__Task__.
Return all the data below as it stands, minus the pictures.

-- Opening Marker --

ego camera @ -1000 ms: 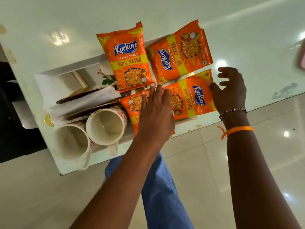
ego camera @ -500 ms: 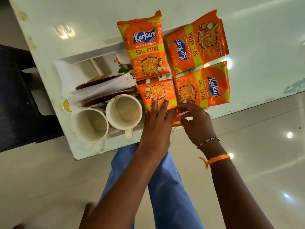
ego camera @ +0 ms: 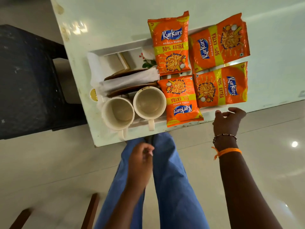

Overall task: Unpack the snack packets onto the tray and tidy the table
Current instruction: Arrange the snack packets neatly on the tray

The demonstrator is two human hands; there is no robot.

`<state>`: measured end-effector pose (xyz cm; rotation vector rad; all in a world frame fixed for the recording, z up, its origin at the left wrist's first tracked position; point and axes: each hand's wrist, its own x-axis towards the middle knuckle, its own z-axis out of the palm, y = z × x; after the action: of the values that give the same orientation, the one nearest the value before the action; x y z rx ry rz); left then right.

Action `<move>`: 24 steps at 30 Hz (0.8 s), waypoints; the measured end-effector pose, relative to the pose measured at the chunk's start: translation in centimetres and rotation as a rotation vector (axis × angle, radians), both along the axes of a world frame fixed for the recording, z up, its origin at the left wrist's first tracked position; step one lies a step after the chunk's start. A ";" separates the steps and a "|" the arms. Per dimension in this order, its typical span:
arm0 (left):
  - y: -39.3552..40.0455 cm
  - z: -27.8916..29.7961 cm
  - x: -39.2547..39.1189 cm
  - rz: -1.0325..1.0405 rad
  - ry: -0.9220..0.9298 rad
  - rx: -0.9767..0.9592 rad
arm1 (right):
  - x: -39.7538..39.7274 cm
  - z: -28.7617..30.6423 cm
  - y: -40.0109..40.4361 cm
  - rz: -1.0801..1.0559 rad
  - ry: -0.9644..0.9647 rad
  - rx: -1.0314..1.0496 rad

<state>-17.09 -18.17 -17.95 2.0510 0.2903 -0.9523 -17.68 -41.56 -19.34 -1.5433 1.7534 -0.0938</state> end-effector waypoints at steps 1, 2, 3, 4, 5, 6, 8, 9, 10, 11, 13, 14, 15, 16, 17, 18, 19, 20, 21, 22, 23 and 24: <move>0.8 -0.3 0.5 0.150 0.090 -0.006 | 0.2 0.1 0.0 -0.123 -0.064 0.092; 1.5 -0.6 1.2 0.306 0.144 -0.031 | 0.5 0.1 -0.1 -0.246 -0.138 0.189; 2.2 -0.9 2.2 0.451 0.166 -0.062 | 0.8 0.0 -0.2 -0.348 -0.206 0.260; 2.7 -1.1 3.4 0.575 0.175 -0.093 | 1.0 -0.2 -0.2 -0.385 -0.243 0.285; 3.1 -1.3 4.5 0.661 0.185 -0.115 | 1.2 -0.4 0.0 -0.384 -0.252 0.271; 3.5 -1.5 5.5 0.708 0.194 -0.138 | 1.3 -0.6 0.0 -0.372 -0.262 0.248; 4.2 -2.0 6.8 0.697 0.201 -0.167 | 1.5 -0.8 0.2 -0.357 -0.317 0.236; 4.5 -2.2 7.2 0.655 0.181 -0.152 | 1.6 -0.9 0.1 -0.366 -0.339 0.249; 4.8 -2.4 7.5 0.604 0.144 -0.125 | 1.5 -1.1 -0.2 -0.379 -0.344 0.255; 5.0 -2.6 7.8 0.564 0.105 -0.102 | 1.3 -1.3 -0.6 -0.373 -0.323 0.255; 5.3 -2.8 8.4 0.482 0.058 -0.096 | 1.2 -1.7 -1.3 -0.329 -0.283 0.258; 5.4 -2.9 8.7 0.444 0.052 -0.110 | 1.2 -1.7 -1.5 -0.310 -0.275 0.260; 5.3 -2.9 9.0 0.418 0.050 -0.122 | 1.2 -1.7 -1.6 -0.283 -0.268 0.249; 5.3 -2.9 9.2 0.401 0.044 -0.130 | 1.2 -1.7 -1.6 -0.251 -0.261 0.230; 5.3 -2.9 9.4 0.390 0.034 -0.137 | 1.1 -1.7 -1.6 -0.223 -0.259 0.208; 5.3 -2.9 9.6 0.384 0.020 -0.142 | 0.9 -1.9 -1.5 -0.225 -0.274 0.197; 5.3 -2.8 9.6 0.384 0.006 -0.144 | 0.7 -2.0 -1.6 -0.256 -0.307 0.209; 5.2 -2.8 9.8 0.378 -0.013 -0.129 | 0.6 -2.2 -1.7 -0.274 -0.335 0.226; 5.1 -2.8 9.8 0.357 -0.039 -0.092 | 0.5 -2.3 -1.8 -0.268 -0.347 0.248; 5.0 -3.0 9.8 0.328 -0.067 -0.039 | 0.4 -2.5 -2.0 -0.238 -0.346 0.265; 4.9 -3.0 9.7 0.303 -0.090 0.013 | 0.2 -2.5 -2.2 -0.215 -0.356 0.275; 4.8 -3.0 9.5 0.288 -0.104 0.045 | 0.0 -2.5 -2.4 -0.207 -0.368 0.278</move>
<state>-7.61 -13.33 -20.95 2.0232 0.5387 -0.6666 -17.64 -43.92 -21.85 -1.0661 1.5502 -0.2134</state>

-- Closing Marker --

__Written answer__.
ego camera @ -1000 ms: 
ego camera @ -500 ms: 
ego camera @ +0 ms: 

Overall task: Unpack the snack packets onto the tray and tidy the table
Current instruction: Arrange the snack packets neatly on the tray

The demonstrator is two human hands; there is no robot.

`<state>`: measured end-effector pose (xyz cm; rotation vector rad; all in a world frame fixed for the recording, z up, its origin at the left wrist's first tracked position; point and axes: each hand's wrist, its own x-axis towards the middle knuckle, its own z-axis out of the palm, y = z × x; after the action: of the values that give the same orientation, the one nearest the value before the action; x y z rx ry rz); left then right.

Action `<move>`: 24 steps at 30 Hz (0.8 s), waypoints; the measured end-effector pose, relative to the pose measured at the chunk's start: translation in centimetres and rotation as a rotation vector (axis × angle, radians), both along the axes of a world frame fixed for the recording, z up, its origin at the left wrist's first tracked position; step one lies a step after the chunk's start. A ";" separates the steps and a "|" the arms. Per dimension in this order, its typical span:
arm0 (left):
  - y: -39.3552..40.0455 cm
  - z: -27.8916..29.7961 cm
  - x: -39.2547..39.1189 cm
  - rz: -1.0325..1.0405 rad
  - ry: -0.9220..0.9298 rad
  - rx: -0.9767..0.9592 rad
arm1 (right):
  - x: -39.7538..39.7274 cm
  - z: -28.7617..30.6423 cm
  - y: -40.0109..40.4361 cm
  - rz: -1.0801..1.0559 rad
  - ry: -0.9644..0.9647 rad
  - rx: -1.0314..1.0496 rad

<state>-17.09 -18.17 -17.95 2.0510 0.2903 -0.9523 -17.68 -41.56 -19.34 -1.5433 1.7534 -0.0938</state> end-effector waypoints at steps 1, 2, 3, 4, 5, 6, 8, 9, 10, 11, 13, 14, 15, 16, 17, 18, 19, 20, 21, 22, 23 and 24: <move>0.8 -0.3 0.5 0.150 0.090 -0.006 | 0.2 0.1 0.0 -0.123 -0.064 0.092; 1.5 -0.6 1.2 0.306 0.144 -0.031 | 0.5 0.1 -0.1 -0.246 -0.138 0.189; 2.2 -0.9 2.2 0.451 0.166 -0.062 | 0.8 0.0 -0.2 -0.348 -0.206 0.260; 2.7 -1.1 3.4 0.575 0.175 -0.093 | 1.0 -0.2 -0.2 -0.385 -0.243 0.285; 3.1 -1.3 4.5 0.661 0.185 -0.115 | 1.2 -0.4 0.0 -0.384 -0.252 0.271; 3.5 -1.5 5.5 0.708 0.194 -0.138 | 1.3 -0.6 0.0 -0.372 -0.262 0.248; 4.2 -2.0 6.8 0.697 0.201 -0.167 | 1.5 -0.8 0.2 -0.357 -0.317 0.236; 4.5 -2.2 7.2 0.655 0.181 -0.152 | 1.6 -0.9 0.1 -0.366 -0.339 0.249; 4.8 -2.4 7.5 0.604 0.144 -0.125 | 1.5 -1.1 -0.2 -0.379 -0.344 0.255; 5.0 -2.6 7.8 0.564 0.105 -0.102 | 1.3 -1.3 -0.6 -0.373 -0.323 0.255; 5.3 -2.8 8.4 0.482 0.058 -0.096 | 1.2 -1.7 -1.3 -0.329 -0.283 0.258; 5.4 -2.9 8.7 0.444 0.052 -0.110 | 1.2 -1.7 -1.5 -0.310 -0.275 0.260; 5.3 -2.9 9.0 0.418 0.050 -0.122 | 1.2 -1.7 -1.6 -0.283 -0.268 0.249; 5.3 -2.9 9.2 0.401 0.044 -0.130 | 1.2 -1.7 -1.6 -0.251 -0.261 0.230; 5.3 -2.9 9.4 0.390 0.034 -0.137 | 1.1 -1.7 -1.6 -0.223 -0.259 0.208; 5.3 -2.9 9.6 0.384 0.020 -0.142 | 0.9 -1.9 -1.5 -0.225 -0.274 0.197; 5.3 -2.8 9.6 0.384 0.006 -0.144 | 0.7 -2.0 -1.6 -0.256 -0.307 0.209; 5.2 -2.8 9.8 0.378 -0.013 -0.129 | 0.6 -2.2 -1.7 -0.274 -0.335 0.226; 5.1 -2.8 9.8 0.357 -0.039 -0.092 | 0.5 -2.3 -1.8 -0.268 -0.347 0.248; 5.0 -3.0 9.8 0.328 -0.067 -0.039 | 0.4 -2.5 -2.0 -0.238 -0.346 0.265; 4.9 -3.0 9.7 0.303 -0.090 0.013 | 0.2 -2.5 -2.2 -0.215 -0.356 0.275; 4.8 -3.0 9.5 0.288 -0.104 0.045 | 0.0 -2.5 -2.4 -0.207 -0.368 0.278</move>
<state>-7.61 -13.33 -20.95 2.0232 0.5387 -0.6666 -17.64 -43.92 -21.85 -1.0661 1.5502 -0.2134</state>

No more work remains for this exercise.